Structural basis for GalNAc-T bump-and-hole engineering. (a) Gatekeeper residues identified in the crystal structures of GalNAc-T1 (PDB 1XHB), T2 (PDB 4D0T), T4 (PDB 5NQA), T7 (PDB 6IWR), and T10 (PDB 2D7I). (b) Sequence alignment of gatekeeper residues in all 20 GalNAc-Ts. (c) Co-crystal structure of BH-GalNAc-T2 (PDB 6NQT) with UDP-GalNAc6yne 3. Gatekeeper residues are mutated to Ala to accommodate the aliphatic alkyne. (d) Superposition of WT-GalNAc-T2 (PDB 2FFU) and BH-GalNAc-T2 (PDB 6E7I) with EA2 substrate peptide (overlay of both structures), Mn²⁺ and UDP. (e) Metabolic labeling of cells transfected with AGX1 (WT or mut) and either GalNAc-T1 or T2 (WT or BH-mutant) constructs. Dox-inducible GalNAc-T expression was used in conjunction with feeding a caged precursor of UDP-GalNac6yne 3. DMSO and the tagged sialic acid precursor Ac₄ManNAl served as negative and positive controls, respectively. Panel E reprinted from Molecular Cell, Vol 78/5, B. Schumann et al., Bump-and-Hole Engineering Identifies Specific Substrates of Glycosyltransferases in Living Cells, 824–834.e15, Copyright (2020), with permission from Elsevier.

Figure 4

Glycoproteomic workflows enable analysis of the glycoproteome complexity. (a) Typical workflow before MS analysis. The complex sample contains unmodified peptides, differentially modified peptides, and glycopeptides. To enrich for the latter, samples are subjected to lectin columns, SPE extraction, or chemical enrichment procedures. The elution is then separated by RP-HPLC and electrospray ionized into the mass spectrometer. (b) Schematic of the instrumentation parameters often used in glycoproteomic analysis. The RP-HPLC elution trace is shown in the top panel and consists of a series of full mass spectra (MS1s). Typically, ions are selected in an abundance-dependent manner and subjected to HCD fragmentation (2nd panel). If a glycopeptide is present, a HexNAc fingerprint will be visible (3rd panel), which can then be used to trigger electron-based fragmentation (bottom panel). (c) Overview of glycopeptide fragmentation methods and the information they can provide. ETD (purple dashes) only fragments the peptide backbone, giving complementary c/z type ions with the glycan attached to the peptide. HCD (green dashes) fragments the peptide backbone as well as the glycosidic linkages, allowing for peptide and glycan sequencing, but often loses site-specificity.
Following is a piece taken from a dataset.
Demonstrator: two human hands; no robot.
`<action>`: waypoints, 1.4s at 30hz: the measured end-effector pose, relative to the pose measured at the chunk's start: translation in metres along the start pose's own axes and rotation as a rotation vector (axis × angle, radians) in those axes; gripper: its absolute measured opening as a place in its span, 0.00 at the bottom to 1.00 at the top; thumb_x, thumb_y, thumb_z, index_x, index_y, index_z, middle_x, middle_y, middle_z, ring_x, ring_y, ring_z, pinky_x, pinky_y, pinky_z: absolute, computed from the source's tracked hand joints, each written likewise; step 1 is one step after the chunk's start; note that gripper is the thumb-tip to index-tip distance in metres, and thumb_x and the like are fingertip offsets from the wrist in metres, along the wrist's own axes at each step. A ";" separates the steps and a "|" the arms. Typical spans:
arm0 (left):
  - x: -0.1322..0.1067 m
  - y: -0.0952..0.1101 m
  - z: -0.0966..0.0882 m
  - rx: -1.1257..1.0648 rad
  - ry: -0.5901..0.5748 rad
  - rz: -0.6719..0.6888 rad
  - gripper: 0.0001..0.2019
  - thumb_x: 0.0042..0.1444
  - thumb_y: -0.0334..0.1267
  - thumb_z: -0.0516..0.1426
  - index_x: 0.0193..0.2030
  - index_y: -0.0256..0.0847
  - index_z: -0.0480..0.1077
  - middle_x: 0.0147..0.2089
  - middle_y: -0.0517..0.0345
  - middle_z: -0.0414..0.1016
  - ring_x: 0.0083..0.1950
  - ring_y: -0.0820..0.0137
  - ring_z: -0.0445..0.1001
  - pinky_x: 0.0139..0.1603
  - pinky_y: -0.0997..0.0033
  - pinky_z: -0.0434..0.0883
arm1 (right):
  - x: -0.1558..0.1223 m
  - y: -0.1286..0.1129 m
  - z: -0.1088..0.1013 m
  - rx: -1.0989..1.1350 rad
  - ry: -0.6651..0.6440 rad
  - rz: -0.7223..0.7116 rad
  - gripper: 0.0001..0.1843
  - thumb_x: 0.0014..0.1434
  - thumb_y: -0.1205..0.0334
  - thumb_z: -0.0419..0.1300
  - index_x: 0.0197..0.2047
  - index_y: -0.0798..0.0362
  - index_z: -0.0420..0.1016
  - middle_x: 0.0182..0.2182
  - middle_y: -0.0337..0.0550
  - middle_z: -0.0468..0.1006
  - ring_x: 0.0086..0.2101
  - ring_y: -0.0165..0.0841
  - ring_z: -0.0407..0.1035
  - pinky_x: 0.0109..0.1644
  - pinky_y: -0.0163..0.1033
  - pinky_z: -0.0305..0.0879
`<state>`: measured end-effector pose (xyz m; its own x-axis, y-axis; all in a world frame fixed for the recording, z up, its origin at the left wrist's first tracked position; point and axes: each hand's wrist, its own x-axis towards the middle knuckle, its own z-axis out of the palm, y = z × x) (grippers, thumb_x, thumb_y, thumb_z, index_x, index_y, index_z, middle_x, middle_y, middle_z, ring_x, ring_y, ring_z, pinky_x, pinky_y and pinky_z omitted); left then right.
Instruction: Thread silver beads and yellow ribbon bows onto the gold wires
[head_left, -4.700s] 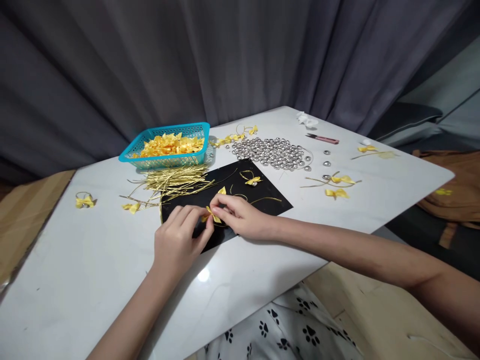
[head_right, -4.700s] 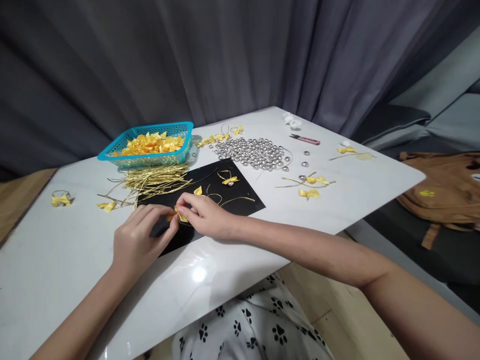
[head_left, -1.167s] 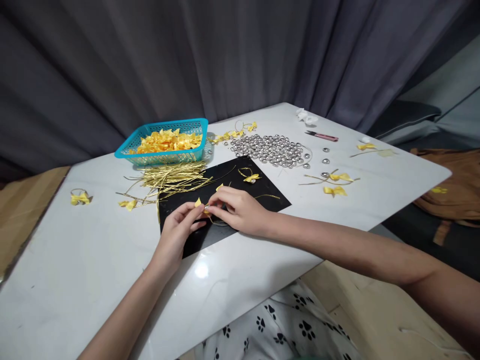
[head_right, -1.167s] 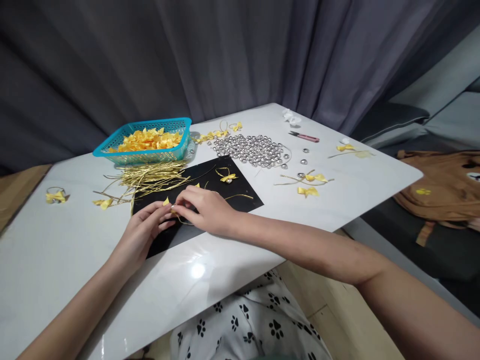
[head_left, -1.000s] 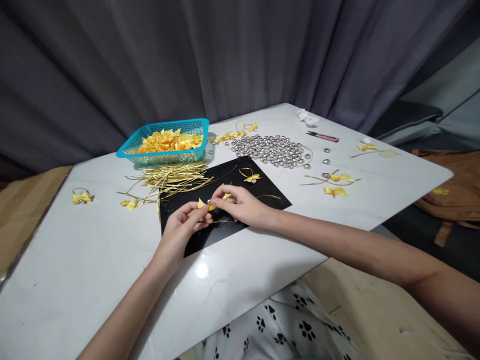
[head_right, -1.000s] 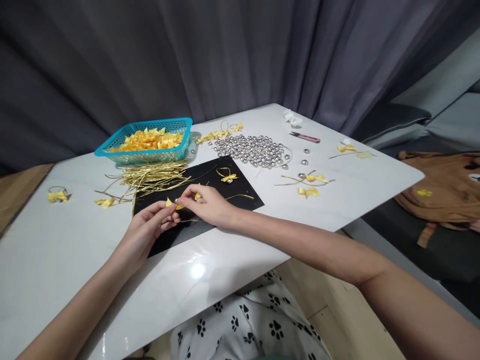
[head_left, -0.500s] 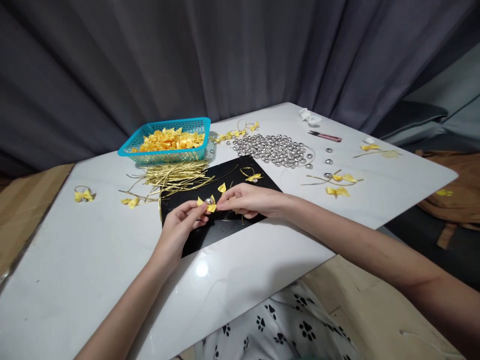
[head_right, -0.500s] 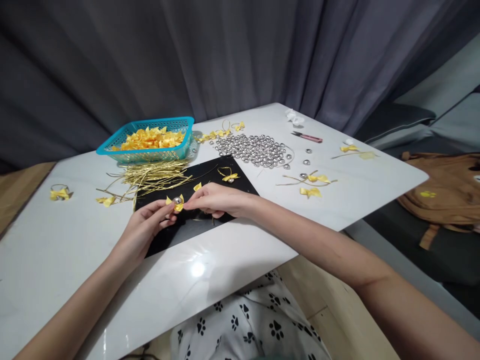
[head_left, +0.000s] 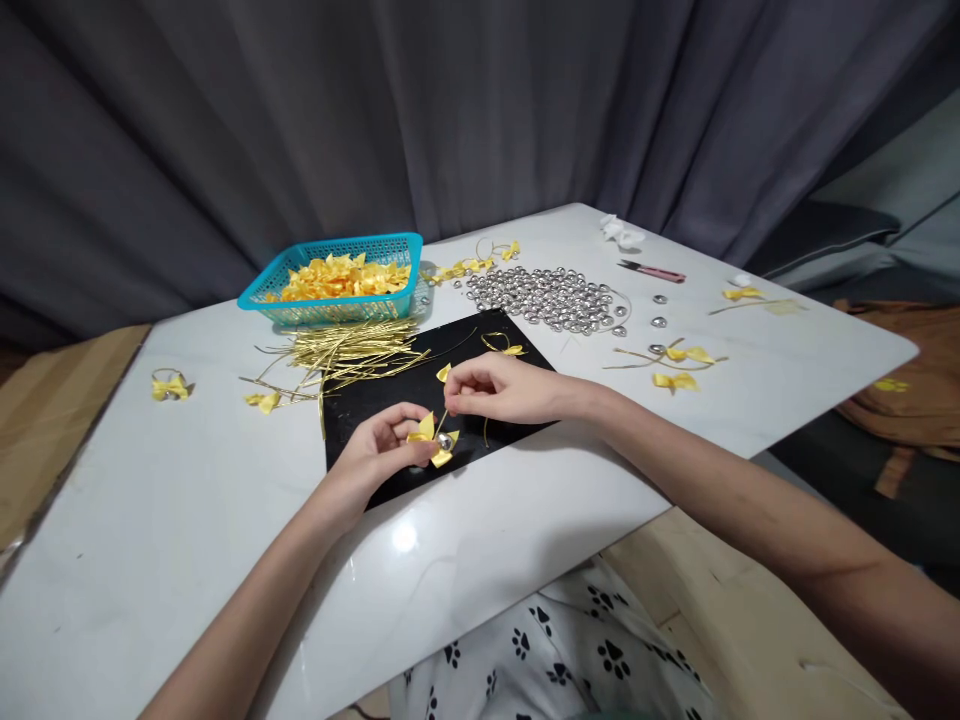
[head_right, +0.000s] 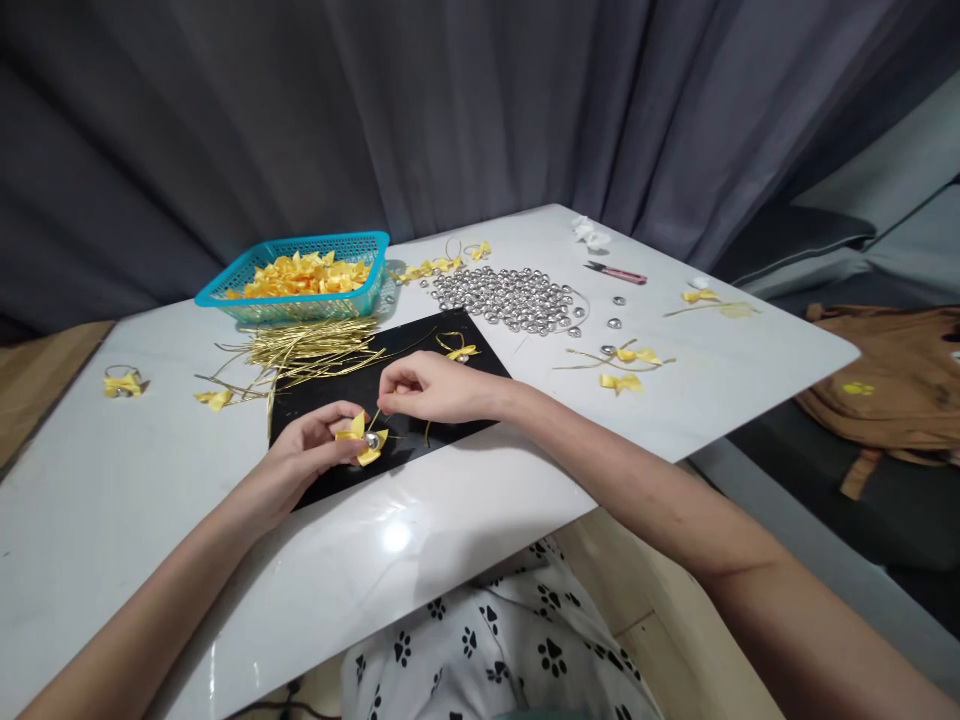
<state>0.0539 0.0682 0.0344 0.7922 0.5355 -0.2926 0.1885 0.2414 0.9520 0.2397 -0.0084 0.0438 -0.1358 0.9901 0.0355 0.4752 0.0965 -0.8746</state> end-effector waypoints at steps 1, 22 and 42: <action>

EThcD (red lines) combines the two techniques and allows for the most information to be gleaned from a single spectrum. Adapted from a study by Reiding et al. [92]. (d) Bump-and-hole chemical glycoproteomics provides a gain-of-function enrichment strategy (top). An HCD spectrum is shown under this, where 2 new fingerprint ions are present (491, 330) that can be used to trigger ETD (bottom). The ETD spectrum allows for site-localization of the modification and also demonstrates a new fingerprint ion (194) that can be used in search algorithms for more confident scoring. SPE, solid-phase extraction; RP, reverse-phase; HCD, higher-energy collisional dissociation; ETD, Electron transfer dissociation; HPLC, high performance liquid chromatography.